11 de novembro de 2009

O medo de Pedro

Pedro era um rapaz bastante supersticioso. Não passava embaixo de escadas, não gostava de gatos pretos e evitava sair de casa nos dias de sexta-feira treze, pois acreditava que algo terrível lhe aconteceria.

Mas o principal era que Pedro cria em tudo o que lhe diziam. "Pedro, não coma leite com manga que faz mal, menino!" E ele não comia. "Pedro, não vá por aquele caminho, pois você pode ser assassinado por algum maníaco!" E ele não ia. Pedro fora muito bem educado pela mãe, que lhe ensinou o respeito e a solicitude. Gostava de ajudar os outros e sua generosidade só era menor que seu receio excessivo.

Veio a era da internet popular e com ela o ICQ, o MSN, o Orkut... E Pedro, ainda que com medo de seu computador ser contaminado por um vírus terrível, possuía uma conta em cada site. Pedro não adicionava desconhecidos à sua conta. Conhecidos, apenas com aviso prévio.
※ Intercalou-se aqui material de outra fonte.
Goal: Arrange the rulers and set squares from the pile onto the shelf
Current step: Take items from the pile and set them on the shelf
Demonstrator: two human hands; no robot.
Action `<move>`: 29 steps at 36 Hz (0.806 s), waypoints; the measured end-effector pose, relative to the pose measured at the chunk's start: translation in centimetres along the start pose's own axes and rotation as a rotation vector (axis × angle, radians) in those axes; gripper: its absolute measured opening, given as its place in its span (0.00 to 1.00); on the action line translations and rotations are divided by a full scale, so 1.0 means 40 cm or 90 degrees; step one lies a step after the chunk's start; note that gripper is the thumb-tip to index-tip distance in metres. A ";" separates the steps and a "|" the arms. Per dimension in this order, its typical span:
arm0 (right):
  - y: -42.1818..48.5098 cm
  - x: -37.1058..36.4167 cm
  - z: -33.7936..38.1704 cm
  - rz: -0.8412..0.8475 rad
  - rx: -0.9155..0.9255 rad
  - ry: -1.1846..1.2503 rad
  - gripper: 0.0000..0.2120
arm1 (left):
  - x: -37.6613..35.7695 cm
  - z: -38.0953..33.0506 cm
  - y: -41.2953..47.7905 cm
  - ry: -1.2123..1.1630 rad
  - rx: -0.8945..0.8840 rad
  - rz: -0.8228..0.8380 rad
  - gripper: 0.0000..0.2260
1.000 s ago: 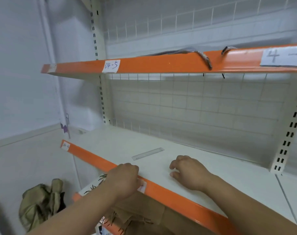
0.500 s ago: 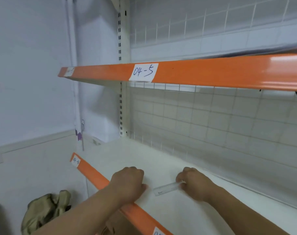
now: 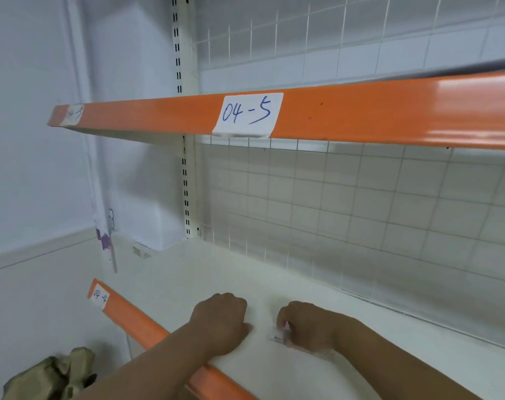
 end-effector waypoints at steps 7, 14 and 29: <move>-0.004 0.011 0.011 0.053 -0.070 -0.015 0.08 | 0.009 -0.005 0.046 -0.005 -0.062 -0.007 0.21; -0.015 0.032 -0.007 -0.049 -0.132 0.073 0.14 | -0.002 -0.006 0.079 0.007 -0.098 0.002 0.21; -0.073 0.076 -0.058 -0.476 -0.349 0.811 0.24 | -0.010 -0.083 0.082 -0.003 -0.169 0.019 0.24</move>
Point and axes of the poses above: each hand's wrist, its own y-axis towards the middle knuckle, its own x-axis out of the back of the hand, z = x × y, the point moved 5 cm from there along y, towards the middle knuckle, and after that the axes turned 7 degrees about x, right-handed, at the moved point
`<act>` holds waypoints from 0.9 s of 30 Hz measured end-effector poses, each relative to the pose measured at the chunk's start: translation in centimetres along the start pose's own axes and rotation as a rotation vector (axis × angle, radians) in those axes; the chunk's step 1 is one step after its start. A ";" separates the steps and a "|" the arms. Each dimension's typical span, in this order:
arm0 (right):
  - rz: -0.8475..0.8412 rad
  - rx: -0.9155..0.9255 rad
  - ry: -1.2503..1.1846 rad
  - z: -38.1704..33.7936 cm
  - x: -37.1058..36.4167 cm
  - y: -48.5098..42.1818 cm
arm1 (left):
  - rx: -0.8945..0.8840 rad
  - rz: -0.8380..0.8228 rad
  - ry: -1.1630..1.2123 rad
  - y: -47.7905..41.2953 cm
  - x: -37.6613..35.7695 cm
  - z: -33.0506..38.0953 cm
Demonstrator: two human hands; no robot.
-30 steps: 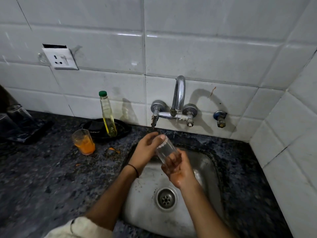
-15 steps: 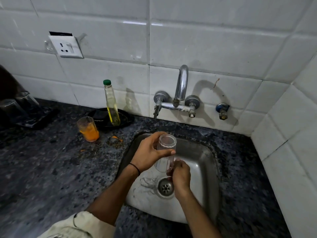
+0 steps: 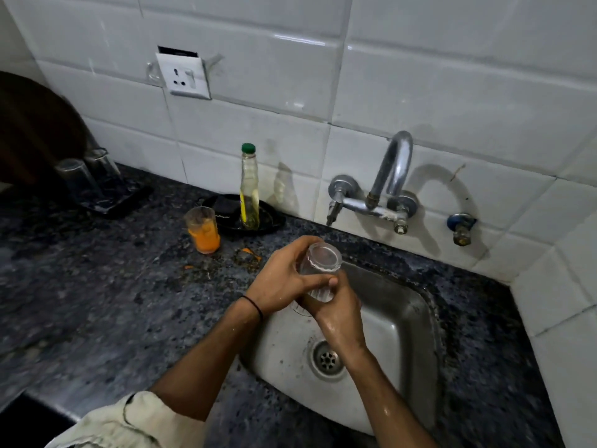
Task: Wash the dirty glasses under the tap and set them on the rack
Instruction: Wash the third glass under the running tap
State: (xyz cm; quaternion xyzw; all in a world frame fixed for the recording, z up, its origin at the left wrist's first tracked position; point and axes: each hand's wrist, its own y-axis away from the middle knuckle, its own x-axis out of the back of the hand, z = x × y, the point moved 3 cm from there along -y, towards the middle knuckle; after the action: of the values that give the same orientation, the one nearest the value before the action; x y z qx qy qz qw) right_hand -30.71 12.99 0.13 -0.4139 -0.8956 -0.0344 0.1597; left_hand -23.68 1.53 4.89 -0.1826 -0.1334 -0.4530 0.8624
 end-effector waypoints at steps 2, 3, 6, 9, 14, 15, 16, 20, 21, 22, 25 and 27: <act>-0.038 0.032 -0.024 -0.5 -1.4 -0.9 | 0.018 -0.013 0.004 0.2 1.9 -0.7; -0.070 0.040 -0.032 -1.0 -2.5 -1.3 | 0.024 -0.018 0.006 0.4 3.1 -1.2; -0.145 0.010 -0.060 -1.7 -6.5 -3.2 | 0.071 0.047 0.042 1.2 8.0 -3.9; -0.195 -0.034 -0.112 -2.8 -11.4 -5.5 | 0.167 0.217 0.126 2.8 14.1 -7.6; -0.356 -0.124 -0.358 -7.4 -22.5 -8.8 | 0.340 0.421 0.114 6.0 25.7 -14.2; -0.384 -0.148 -0.401 -8.4 -25.1 -9.4 | 0.377 0.456 0.094 6.5 28.1 -15.9; -0.401 -0.173 -0.441 -9.2 -27.6 -10.2 | 0.413 0.484 0.072 6.9 30.2 -17.6; -0.483 -0.305 -0.544 -11.9 -36.7 -13.7 | 0.504 0.556 -0.007 6.7 37.9 -23.3; -0.491 -0.331 -0.566 -12.3 -38.7 -14.8 | 0.516 0.553 -0.037 6.2 39.5 -24.3; -0.489 -0.350 -0.575 -12.7 -40.4 -16.0 | 0.522 0.547 -0.069 5.6 40.7 -25.1; -0.424 -0.372 -0.551 -13.5 -45.7 -20.0 | 0.544 0.485 -0.180 3.5 44.4 -27.7; -0.373 -0.349 -0.509 -13.8 -48.2 -22.3 | 0.522 0.421 -0.243 1.7 45.6 -29.0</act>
State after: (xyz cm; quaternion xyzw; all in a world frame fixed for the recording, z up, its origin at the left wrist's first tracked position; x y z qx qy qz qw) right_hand -14.72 -39.54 -0.40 -0.2595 -0.9474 -0.1112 -0.1507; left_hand 4.91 -43.62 -3.46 -0.0320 -0.3058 -0.1910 0.9322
Se alguém conhecia Pedro em uma noite qualquer da vida e dizia "Pedro, me adiciona no MSN?", a resposta era imediata: "Desculpe, eu não tenho MSN...". E logo mudava de assunto.

Daí pra frente vieram aquelas correntes, dicas de saúde e coisas do tipo enviadas via e-mail. Pedro seguia todas à risca, religiosamente, e as passava adiante. Pedro enviava às cinquenta pessoas nos quatro minutos de prazo, trêmulo de medo de lhe acontecer um acidente nas 24 horas seguintes. Tomava um litro d'água todas as manhãs, sempre colocava uma laranja no meio da feijoada, não usava mais desodorante, não dirigia mais com medo de que algum maníaco do estacionamento o matasse e não atendia mais telefonemas da polícia. Aliás, não atendia mais o telefone. Não possuía telefone celular, com medo de o número ser clonado.

O tempo passou e as coisas foram ficando cada vez mais difíceis para o medroso Pedro. Não tomava mais leite. Não sabia mais qual religião seguia, se a Católica, a Budista ou a Congressista com Coração de Tigre. O cúmulo foi quando Pedro, virgem, terminou o namoro alegando que sua namorada iria difamá-lo na internet com vídeos de sexo entre eles. "Mas Pedro, você é virgem!!", disse a namorada, embasbacada. "Ainda assim, é melhor não arriscar. Não se pode confiar em ninguém hoje em dia."

Hoje Pedro não sai de casa, com medo do que os outros possam fazer com ele. Não conseguiu passar adiante uma corrente que dizia que, se não a enviasse a duzentas pessoas no mínimo, ele morreria em 36 horas. Até agora Pedro espera, cheio de medo, seu trágico fim. Não confia mais em ninguém e vive isolado, com receio de que alguém o assassine. Quase não dorme, vigiando, e também quase não come. Tem medo de sua comida estar envenenada. Pedro*, coitado, agora tem medo até de si mesmo.

Pobre Pedro.

*Nome fictício para preservar a identidade do personagem.